United States District Court, Northern District of California
Feb 5, 2024
24-cv-00057-TLT (N.D. Cal. Feb. 5, 2024)

Opinion

24-cv-00057-TLT

02-05-2024

SHARON FISHER, Plaintiff, v. BOEHRINGER INGELHEIM INTERNATIONAL GMBH, et al., Defendants.


ORDER DISMISSING CASE

RE: DKT. NO. 30

TRINA L. THOMPSON, United States District Judge

Before the Court is Plaintiff's Motion to Dismiss (“Motion”), ECF No. 30. Plaintiff filed this suit in state court in early 2023-alleging that Defendants' product gave her breast cancer- and Defendants GlaxoSmithKline LLC, Boehringer Ingelheim Pharmaceuticals, Inc., and Pfizer Inc. (collectively, “Brand Defendants”) removed to this Court in early 2024. See Notice of Removal ¶ 3, ECF No. 1; id. Ex. A, ¶ 13, ECF No. 1-2. Days later, a conditional transfer order was entered in MDL No. 2924, which Plaintiff opposed. See In re Zantac (Ranitidine)Prods. Liab. Litig., MDL No. 2924, ECF Nos. 1375, 1378. Plaintiff now moves to dismiss without prejudice under Federal Rule of Procedure 41(a)(2), citing her poor health and the burdens of litigation. Mot. 1.
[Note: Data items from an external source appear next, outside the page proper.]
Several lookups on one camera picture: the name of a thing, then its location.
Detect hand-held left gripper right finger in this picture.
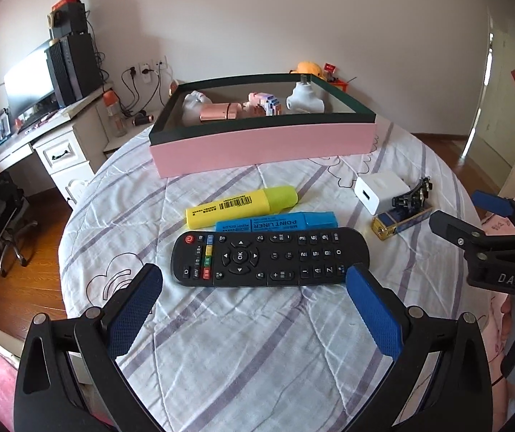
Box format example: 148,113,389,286
345,266,501,432

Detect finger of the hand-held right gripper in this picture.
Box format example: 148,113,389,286
471,190,515,235
429,210,515,253

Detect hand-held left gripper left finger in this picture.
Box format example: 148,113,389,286
13,263,164,432

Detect black hair claw clip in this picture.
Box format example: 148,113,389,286
390,175,434,215

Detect white cube charger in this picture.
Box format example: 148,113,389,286
354,171,414,216

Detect black remote control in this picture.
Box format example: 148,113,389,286
170,227,370,289

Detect blue highlighter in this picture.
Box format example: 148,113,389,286
215,211,339,235

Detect yellow highlighter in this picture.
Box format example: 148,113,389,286
185,185,300,230

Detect pink storage box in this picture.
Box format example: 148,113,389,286
148,73,377,180

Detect white figure toy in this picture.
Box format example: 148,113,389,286
182,91,214,127

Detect rose gold cylinder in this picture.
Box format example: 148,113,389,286
200,103,245,122

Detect pink block figure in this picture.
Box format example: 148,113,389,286
245,91,283,117

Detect white door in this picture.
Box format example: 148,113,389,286
469,6,515,190

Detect black office chair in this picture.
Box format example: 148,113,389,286
0,173,39,278

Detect white desk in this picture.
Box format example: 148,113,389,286
0,83,117,199

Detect orange cap water bottle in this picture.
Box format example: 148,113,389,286
103,90,128,138

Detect yellow octopus plush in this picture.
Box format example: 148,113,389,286
290,62,324,77

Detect black computer tower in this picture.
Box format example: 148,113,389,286
44,31,103,107

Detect black computer monitor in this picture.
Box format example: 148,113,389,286
4,38,58,116

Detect black box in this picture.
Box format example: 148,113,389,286
49,2,88,39

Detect black power cables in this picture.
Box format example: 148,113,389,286
87,18,159,120

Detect white wall sockets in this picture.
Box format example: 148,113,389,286
138,56,169,84

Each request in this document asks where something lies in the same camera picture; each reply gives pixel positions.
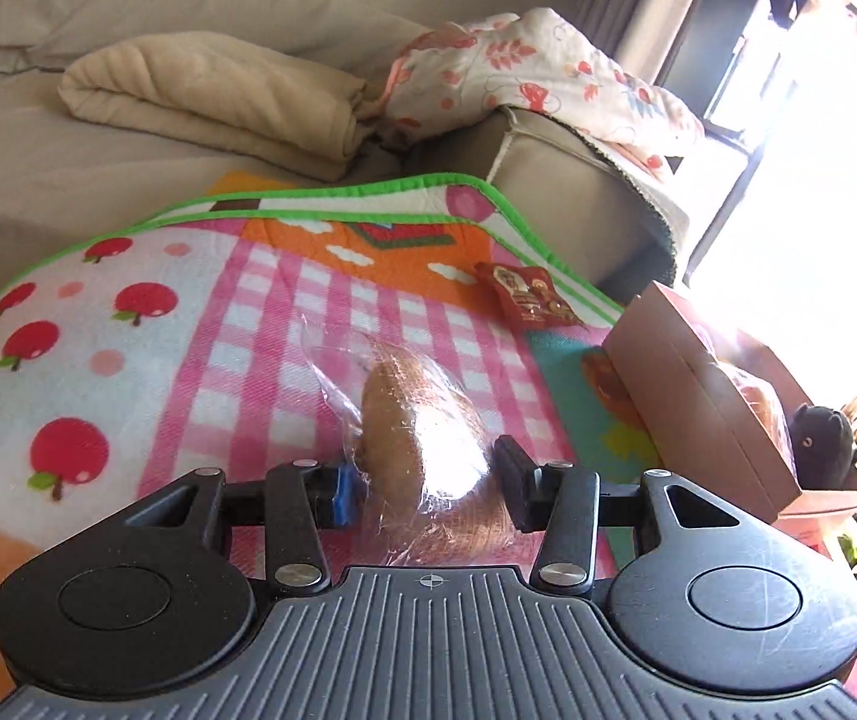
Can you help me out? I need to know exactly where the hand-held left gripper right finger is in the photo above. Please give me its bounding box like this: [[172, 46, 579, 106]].
[[492, 435, 757, 590]]

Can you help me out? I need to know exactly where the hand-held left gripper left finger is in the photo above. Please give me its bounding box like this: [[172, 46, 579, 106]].
[[127, 459, 359, 595]]

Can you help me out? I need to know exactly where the black plush toy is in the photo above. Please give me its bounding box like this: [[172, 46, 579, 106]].
[[787, 403, 857, 487]]

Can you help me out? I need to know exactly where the bagged bread roll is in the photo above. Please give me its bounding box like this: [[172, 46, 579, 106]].
[[706, 360, 793, 466], [301, 315, 512, 563]]

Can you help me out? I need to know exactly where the brown cardboard box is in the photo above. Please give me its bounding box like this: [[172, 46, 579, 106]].
[[601, 281, 857, 541]]

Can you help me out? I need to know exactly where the red snack packet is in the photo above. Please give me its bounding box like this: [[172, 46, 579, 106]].
[[474, 261, 587, 331]]

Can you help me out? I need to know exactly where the colourful play mat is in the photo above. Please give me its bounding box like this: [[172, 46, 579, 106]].
[[0, 174, 857, 720]]

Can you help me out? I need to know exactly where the floral print blanket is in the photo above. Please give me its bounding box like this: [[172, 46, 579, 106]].
[[379, 7, 706, 185]]

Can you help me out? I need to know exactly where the folded beige blanket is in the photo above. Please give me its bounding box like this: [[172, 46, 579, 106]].
[[58, 31, 370, 182]]

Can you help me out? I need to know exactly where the beige sofa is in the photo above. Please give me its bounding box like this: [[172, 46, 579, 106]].
[[0, 0, 692, 316]]

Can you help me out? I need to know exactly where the beige curtain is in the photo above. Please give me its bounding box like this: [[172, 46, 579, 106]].
[[571, 0, 722, 83]]

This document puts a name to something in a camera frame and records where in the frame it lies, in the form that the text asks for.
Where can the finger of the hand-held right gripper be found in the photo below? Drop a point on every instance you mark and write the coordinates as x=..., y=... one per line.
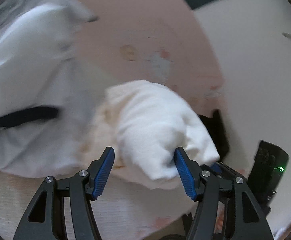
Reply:
x=223, y=171

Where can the folded black garment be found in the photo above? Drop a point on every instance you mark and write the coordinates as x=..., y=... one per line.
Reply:
x=216, y=135

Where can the pink and cream t-shirt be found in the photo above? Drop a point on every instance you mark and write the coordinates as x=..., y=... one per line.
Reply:
x=155, y=130

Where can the white jacket with dark trim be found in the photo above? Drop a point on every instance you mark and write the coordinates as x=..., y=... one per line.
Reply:
x=23, y=80

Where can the pink printed blanket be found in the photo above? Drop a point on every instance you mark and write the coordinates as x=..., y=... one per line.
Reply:
x=148, y=42

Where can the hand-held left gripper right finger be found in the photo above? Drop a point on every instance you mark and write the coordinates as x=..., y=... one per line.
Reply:
x=185, y=177

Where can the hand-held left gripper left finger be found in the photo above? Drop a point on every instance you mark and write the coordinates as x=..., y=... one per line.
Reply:
x=104, y=172

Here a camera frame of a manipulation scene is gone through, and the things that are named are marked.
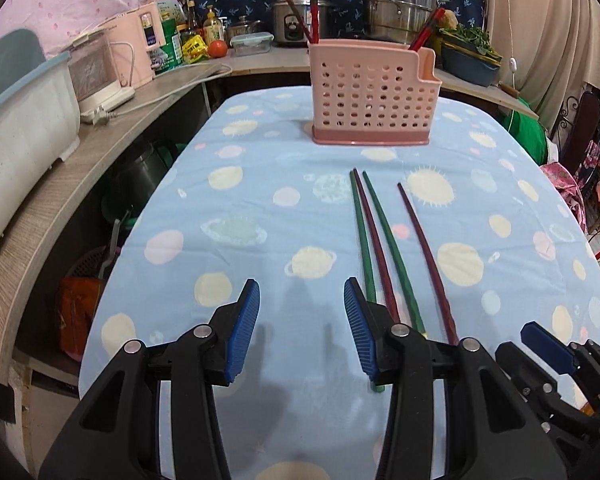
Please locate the maroon chopstick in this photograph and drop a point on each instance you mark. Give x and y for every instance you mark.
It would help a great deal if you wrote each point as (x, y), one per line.
(374, 235)
(426, 260)

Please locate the wooden counter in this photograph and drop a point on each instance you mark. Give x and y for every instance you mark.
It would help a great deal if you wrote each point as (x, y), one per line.
(45, 200)

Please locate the stainless steel steamer pot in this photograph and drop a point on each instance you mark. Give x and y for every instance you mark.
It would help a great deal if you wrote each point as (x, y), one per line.
(400, 5)

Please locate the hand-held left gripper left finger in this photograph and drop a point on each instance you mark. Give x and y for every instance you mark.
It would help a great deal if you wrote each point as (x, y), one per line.
(242, 330)

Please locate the clear food container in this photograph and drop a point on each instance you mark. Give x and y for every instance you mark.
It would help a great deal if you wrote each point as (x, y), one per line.
(251, 45)

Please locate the green chopstick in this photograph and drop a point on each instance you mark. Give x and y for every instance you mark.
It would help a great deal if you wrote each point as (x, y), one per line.
(393, 250)
(360, 235)

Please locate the small pot with glass lid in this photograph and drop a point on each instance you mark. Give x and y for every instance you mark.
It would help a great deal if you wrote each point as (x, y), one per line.
(242, 29)

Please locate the pink floral cloth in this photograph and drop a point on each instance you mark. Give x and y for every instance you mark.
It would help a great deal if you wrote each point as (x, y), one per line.
(565, 185)

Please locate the tan lumpy vegetable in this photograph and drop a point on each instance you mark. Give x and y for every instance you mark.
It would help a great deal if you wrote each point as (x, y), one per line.
(449, 20)

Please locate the pink perforated utensil holder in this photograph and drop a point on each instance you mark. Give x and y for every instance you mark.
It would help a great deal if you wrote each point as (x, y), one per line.
(375, 95)

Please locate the pink plastic basket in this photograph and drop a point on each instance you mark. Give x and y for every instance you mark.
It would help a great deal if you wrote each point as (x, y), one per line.
(92, 262)

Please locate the green cloth bag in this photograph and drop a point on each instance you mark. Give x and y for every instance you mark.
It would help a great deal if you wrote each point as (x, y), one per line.
(527, 130)

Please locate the red tomato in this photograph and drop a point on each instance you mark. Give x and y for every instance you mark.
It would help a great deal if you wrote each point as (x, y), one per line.
(218, 49)

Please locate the white power strip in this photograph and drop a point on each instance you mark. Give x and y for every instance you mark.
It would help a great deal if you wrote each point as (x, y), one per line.
(107, 107)

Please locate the yellow oil bottle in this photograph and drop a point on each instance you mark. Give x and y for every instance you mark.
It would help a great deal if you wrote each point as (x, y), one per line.
(212, 27)

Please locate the beige curtain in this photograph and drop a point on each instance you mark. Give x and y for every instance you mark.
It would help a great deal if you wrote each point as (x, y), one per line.
(555, 25)

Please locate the blue planet-print tablecloth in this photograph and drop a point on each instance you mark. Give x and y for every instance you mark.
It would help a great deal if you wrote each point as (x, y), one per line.
(260, 230)

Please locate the white clear-lidded appliance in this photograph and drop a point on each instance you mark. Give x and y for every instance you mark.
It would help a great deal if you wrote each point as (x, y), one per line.
(97, 72)

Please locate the dark chair back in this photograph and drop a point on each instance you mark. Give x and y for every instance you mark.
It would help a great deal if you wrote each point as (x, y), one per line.
(582, 125)

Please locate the red orange bag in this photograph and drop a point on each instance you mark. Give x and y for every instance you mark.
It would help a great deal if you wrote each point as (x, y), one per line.
(80, 317)

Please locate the green white packet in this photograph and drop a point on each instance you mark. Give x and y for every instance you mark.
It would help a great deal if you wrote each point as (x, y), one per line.
(169, 40)

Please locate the yellow packet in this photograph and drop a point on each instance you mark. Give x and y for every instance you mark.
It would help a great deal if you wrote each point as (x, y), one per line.
(195, 49)

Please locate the blue planter with greens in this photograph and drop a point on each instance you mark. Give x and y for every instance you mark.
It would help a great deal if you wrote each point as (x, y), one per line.
(472, 65)

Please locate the teal dish drainer lid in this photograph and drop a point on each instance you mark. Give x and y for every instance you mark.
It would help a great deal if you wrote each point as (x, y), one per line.
(7, 65)

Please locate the steel rice cooker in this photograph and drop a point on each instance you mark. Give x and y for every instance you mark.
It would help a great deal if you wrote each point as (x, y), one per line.
(297, 20)

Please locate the dark metal pot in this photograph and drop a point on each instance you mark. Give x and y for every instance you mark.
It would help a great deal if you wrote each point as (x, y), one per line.
(142, 170)

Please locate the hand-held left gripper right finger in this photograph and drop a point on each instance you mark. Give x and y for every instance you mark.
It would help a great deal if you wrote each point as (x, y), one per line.
(360, 330)

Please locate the white plastic dish drainer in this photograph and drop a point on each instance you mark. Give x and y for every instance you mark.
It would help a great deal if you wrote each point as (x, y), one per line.
(20, 160)

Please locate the dark sauce bottle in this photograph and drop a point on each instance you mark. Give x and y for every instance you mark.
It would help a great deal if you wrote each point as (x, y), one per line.
(192, 22)

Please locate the red black-patterned chopstick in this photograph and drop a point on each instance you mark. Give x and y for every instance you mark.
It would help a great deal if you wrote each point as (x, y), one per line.
(424, 35)
(314, 10)

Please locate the dark red chopstick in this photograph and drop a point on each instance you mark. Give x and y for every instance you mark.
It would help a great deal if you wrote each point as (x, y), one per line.
(297, 19)
(434, 24)

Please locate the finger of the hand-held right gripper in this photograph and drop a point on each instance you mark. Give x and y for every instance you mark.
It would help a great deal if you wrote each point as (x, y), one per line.
(522, 370)
(550, 347)

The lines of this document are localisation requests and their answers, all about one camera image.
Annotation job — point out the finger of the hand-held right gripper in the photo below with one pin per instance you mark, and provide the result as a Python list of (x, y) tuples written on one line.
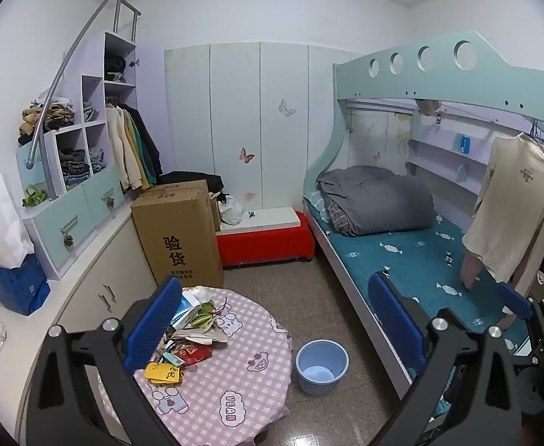
[(513, 299)]

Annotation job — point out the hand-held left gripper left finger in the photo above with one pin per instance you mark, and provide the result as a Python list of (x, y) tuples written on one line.
[(153, 320)]

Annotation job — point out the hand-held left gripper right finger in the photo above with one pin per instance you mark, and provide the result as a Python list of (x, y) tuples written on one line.
[(395, 320)]

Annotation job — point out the green vegetable scraps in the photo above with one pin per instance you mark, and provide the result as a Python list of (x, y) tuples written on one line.
[(202, 319)]

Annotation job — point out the yellow packet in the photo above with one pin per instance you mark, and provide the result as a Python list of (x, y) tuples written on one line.
[(162, 372)]

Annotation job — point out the white tissue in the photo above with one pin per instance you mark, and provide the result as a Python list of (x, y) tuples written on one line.
[(203, 293)]

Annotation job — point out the blue plastic bucket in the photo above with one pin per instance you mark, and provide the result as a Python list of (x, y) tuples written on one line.
[(309, 383)]

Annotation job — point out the pink garment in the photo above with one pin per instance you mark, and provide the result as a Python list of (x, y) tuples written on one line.
[(469, 269)]

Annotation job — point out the low white cabinet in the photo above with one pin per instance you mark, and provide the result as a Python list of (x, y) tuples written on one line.
[(90, 265)]

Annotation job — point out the cream long-sleeve shirt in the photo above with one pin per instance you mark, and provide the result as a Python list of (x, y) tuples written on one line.
[(518, 204)]

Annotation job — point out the round table, pink checked cloth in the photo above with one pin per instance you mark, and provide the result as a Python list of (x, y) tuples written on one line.
[(234, 371)]

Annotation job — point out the large cardboard box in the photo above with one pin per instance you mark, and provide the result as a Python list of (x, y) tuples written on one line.
[(179, 227)]

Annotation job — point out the grey duvet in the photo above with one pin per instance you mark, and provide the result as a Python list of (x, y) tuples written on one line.
[(383, 199)]

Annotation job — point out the lilac and teal stair cabinet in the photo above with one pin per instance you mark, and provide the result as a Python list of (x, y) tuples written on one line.
[(95, 204)]

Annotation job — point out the red bench with white top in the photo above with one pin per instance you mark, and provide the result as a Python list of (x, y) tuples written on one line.
[(262, 246)]

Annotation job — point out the white plastic bag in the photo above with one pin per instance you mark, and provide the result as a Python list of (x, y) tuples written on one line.
[(230, 211)]

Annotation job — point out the checked pillow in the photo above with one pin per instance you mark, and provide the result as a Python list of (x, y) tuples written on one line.
[(318, 206)]

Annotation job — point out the blue plastic bag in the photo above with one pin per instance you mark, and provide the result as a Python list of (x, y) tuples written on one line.
[(16, 288)]

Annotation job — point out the black cloth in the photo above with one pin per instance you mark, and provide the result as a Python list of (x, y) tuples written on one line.
[(193, 177)]

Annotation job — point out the yellow hanging garment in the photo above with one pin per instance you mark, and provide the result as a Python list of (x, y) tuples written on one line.
[(137, 169)]

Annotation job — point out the green hanging garment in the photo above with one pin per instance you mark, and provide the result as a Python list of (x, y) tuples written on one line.
[(143, 165)]

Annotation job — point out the small blue box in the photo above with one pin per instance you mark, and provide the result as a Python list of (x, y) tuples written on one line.
[(464, 144)]

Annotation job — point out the cream hanging jacket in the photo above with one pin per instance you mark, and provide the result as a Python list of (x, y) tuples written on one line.
[(118, 153)]

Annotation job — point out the green plant ornament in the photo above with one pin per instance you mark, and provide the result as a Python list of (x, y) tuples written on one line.
[(34, 197)]

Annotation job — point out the black hanging coat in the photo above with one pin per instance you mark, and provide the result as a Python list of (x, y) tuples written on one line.
[(150, 148)]

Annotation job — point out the folded dark jeans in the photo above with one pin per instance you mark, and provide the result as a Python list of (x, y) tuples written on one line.
[(74, 167)]

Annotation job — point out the pink butterfly sticker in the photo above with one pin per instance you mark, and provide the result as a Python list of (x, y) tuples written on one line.
[(246, 155)]

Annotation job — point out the white wardrobe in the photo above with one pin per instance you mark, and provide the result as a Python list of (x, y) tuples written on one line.
[(234, 125)]

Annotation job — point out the beige cloth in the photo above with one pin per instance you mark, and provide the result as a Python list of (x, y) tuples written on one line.
[(427, 106)]

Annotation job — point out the pile of folded clothes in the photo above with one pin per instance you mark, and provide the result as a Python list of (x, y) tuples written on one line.
[(58, 114)]

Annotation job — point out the white butterfly sticker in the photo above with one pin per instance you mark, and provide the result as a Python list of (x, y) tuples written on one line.
[(286, 108)]

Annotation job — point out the folded black clothes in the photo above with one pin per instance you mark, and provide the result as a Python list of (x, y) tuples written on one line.
[(115, 67)]

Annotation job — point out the metal handrail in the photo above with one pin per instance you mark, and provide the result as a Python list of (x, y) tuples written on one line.
[(62, 62)]

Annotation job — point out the teal bunk bed frame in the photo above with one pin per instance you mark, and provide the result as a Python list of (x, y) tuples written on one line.
[(439, 79)]

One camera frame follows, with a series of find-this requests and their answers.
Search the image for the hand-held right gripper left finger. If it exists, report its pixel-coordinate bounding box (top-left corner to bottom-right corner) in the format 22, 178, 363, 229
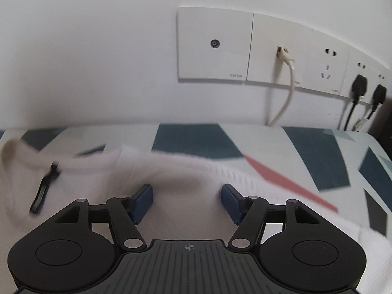
52, 184, 154, 251

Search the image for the white antenna socket plate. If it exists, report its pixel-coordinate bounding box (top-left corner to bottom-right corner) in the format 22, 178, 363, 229
177, 6, 254, 84

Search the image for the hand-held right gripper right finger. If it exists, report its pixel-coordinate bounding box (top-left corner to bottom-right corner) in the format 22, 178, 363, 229
221, 183, 327, 249

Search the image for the white ribbed shirt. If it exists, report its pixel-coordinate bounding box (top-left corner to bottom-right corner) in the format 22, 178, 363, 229
0, 139, 392, 253

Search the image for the white single power socket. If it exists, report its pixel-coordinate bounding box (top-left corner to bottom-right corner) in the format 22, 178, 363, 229
301, 28, 352, 98

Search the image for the white network cable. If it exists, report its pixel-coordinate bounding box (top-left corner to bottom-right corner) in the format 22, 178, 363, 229
267, 47, 296, 127

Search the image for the geometric patterned tablecloth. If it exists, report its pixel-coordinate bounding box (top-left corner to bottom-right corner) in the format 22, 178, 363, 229
0, 122, 392, 241

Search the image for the white network socket plate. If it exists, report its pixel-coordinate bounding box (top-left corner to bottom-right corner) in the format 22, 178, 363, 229
244, 12, 315, 89

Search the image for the black power plug white tag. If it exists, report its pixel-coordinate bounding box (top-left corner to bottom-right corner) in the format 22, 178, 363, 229
355, 84, 388, 130

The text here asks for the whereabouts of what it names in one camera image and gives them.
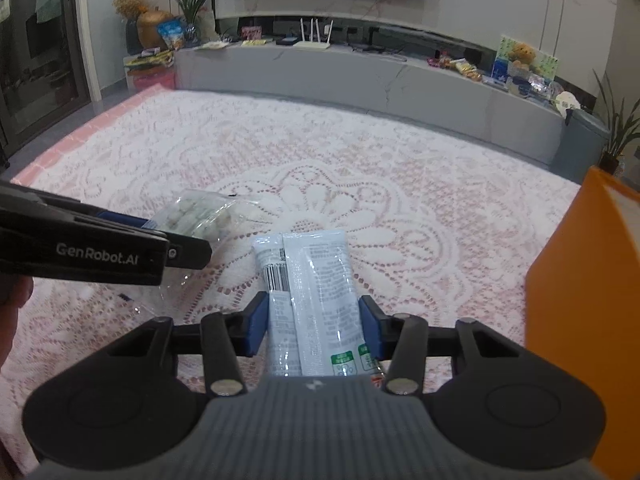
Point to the long leaf green plant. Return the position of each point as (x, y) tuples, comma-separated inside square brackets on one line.
[(192, 5)]

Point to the pink checked tablecloth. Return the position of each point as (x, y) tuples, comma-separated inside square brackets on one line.
[(100, 120)]

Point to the blue white tub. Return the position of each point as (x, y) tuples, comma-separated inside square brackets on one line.
[(520, 87)]

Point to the dried flower bunch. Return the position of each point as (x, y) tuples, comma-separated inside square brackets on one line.
[(130, 2)]

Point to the gold vase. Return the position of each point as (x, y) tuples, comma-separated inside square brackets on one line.
[(152, 30)]

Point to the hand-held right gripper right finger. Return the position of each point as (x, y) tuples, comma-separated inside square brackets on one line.
[(372, 327)]

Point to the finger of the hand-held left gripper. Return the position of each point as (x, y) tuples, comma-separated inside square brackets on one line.
[(122, 220), (190, 255)]

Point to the white router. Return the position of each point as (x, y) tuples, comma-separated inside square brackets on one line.
[(312, 42)]

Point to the person's left hand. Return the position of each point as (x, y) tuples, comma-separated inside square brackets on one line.
[(12, 310)]

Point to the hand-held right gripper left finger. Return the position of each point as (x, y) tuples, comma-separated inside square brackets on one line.
[(257, 325)]

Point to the orange cardboard box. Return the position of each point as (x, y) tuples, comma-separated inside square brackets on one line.
[(585, 310)]

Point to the white round fan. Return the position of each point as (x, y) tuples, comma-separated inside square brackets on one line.
[(566, 100)]

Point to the grey trash bin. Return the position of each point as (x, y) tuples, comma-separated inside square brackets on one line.
[(580, 142)]

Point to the teddy bear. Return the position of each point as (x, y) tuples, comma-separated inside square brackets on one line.
[(524, 55)]

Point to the blue snack bag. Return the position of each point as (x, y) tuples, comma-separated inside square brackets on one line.
[(171, 35)]

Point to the pink storage box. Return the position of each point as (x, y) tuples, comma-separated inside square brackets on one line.
[(150, 80)]

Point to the white snack packet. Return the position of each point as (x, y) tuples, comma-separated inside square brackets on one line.
[(315, 300)]

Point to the pile of yellow black packets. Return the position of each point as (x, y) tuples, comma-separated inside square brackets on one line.
[(150, 59)]

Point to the clear bag of pale candies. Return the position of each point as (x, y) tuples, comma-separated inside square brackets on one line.
[(200, 215)]

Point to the plant in black pot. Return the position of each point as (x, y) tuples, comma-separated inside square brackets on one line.
[(620, 125)]

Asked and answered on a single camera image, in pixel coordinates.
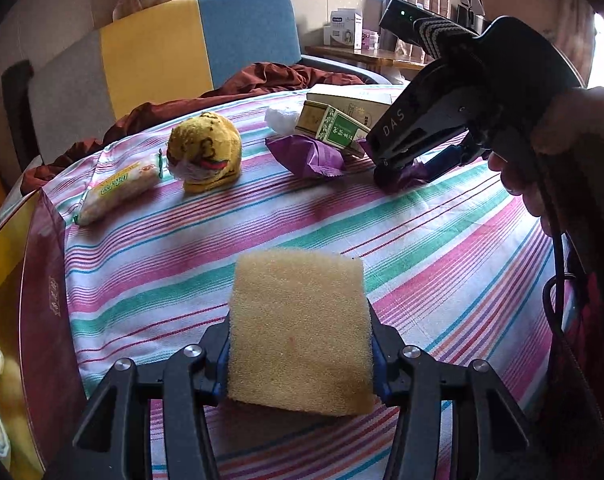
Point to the striped tablecloth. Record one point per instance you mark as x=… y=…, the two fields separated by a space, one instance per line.
x=232 y=230

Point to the person's right hand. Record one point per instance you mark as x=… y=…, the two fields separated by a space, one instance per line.
x=572 y=130

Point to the white blue carton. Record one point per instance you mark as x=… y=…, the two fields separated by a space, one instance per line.
x=343 y=30

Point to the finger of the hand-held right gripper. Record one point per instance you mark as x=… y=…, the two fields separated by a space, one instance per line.
x=389 y=175
x=452 y=160

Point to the white cardboard box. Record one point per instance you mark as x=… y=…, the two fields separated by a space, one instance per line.
x=352 y=97

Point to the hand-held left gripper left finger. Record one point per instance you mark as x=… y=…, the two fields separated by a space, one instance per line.
x=212 y=360

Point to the pale yellow snack packet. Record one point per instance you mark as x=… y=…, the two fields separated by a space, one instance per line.
x=117 y=187

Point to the gold tin box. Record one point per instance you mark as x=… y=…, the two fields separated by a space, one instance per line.
x=42 y=280

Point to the silver triangular stand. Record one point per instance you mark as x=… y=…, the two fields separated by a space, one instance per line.
x=472 y=5

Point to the black rolled mat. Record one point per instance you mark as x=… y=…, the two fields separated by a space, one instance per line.
x=17 y=110

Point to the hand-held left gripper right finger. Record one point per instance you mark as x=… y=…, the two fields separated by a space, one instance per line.
x=387 y=360

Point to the purple snack packet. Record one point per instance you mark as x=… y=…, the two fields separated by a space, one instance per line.
x=307 y=155

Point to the wooden side table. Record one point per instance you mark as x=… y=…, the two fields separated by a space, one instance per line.
x=362 y=57

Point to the brown crumpled cloth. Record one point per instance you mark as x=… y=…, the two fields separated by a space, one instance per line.
x=272 y=77

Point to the yellow plush toy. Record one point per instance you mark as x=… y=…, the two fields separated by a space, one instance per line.
x=207 y=150

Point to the green tea box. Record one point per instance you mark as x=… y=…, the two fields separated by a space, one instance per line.
x=332 y=130

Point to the yellow sponge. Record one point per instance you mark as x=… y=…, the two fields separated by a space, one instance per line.
x=297 y=330

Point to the person's red garment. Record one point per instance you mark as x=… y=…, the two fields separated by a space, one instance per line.
x=592 y=360

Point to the grey yellow blue sofa chair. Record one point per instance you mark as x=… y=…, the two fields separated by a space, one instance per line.
x=152 y=60
Under Rule 41(a)(2), “an action may be dismissed at the plaintiff's request only by court order, on terms that the court considers proper.” “Pursuant to the rule, the Court must make three separate determinations: (1) whether to allow dismissal; (2) whether the dismissal should be with or without prejudice; and (3) what terms and conditions, if any, should be imposed.” Williams v. Peralta Cmty. Coll. Dist., 227 F.R.D. 538, 539 (N.D. Cal. 2005) (quoting Burnette v. Godshall, 828 F.Supp. 1439, 1443 (N.D. Cal. 1993)).

“The Ninth Circuit has instructed that ‘[a] district court should grant a motion for voluntary dismissal under Rule 41(a)(2) unless a defendant can show that it will suffer some plain legal prejudice as a result.'” Id. (quoting Smith v. Lenches, 263 F.3d 972, 975 (9th Cir. 2001)). Legal prejudice includes prejudice to a legal argument; it does not include “uncertainty because a dispute remains unresolved or because the threat of future litigation causes uncertainty.” Id. (quoting Smith, 263 F.3d at 976 (cleaned up)). Nor does prejudice involve the defendant's “inconvenience[] by having to defend in another forum or where a plaintiff would gain a tactical advantage by that dismissal.” Id. (quoting Smith, 263 F.3d at 976). Likewise, “the expense incurred in defending against a lawsuit” does not qualify. Id. (quoting Westlands Water Dist. v. United States, 100 F.3d 94, 97 (9th Cir. 1996)).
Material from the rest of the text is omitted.